The New Times has learned that the management of CHIC halted the invoicing of tenants for the month of April as they wait for the outcomes of negotiations with the banks on the loan repayment.
"You can't give rent invoices to tenants whose business are not operating and it is a situation we share in common. We told banks how the lockdown could affect rent which is the source of the money we use to pay bank loans" said Olivier Mazimpaka, the CHIC Managing Director.
Mazimpaka said they are monitoring the developments before announcing their decision.
"We can't say we will waive rent for a month as long as we aren't sure if the issues will last a month. If banks, for instance, decide to waive loans for a month, maybe we can also waive rent to tenants for a month," he said.
Meanwhile, three tenants operating their businesses at Kigali Business Centre (KBC) have written to management on matters related to rent during the lockdown.
There are 15000 square metres for rent at the building occupied by over 50 tenants. The rent cost for a square metre varies between $25 and $30.
David Mporanyi, the KBC Managing Director, said they are in talks with banks regarding loan repayments and an official communique to all tenants will be released soon.
"We put ourselves in tenants' feet and understand their concerns but we are pretty confident the communique will be fair for both of us. Neither of us (tenants and property owners) is to blame for the crisis because it has affected every sector and this is why we are looking for ways to address it responsibly," he said.
There is also fear that some tenants could eventually leave commercial buildings.
This, observers say, would be a setback to the real estate business.
Moreover, Mporanyi said they are open to discussions with tenants.
"We don't expect our clients to leave because we are flexible and ready to hear our tenants and see if we can facilitate them in terms of rent payments instead of losing them," he said.

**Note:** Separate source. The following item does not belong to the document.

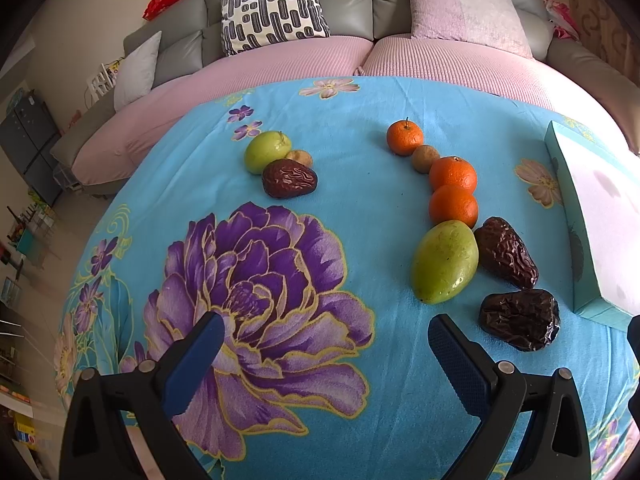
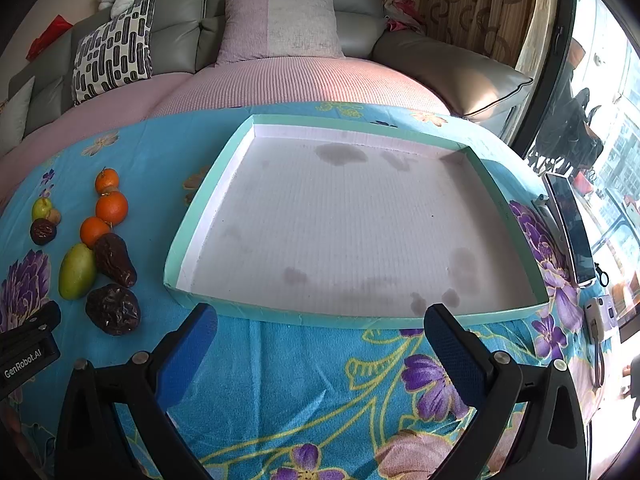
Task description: Organize fruits
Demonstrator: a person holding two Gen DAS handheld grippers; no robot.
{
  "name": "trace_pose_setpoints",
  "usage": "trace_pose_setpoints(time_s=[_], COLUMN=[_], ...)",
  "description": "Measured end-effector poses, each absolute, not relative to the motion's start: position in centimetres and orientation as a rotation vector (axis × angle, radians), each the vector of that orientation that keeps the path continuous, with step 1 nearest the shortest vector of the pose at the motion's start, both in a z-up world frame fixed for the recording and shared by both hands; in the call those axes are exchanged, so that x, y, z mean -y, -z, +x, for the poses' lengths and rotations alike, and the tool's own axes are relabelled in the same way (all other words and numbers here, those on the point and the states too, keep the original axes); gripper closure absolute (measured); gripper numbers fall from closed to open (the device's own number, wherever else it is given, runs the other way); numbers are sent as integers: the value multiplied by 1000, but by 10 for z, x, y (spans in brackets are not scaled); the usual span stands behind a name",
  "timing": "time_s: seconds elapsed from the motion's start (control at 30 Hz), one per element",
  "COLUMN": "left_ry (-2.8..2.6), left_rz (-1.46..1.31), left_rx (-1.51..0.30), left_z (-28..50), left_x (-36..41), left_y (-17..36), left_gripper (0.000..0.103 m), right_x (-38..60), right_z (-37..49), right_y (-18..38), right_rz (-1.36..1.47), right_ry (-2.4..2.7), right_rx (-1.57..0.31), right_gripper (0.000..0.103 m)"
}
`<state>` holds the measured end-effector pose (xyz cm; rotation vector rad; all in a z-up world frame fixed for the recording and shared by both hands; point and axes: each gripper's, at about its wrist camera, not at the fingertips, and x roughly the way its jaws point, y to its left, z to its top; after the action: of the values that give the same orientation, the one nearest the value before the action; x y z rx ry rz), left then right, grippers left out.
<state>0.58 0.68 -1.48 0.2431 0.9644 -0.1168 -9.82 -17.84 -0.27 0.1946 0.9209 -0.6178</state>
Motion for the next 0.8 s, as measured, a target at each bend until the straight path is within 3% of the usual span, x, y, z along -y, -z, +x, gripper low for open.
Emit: trace_pose_setpoints(time_s=[0.8], left_ry=[112], left_rz=[245], left_rx=[-970], left_z=[7], left_x=[-9], left_y=[17], left_gripper=[0], right_x=[178], right_z=[-100], right_y=[5], right_rz=[198], right_ry=[616], right_rx=[-924], right_gripper=[0])
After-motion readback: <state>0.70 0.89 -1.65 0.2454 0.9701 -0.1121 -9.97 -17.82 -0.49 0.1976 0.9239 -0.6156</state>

Call for government interventions
The real estate sector is at a risk of losing billions of francs if businesses activity in the country continues to plunge.
Charles Haba, the CEO of Century Real Estate, says the relationship between tenants and landlords cannot suffice in this kind of situation, saying that the government should provide a very clear direction for the issue.
"Every business relationship is governed by a contract but the current issue is beyond landlords and tenants' relationships. The government has a very big role to play in this and has to pronounce itself and provide a clear solution to this to avoid disputes between landlords and tenants," Haba said.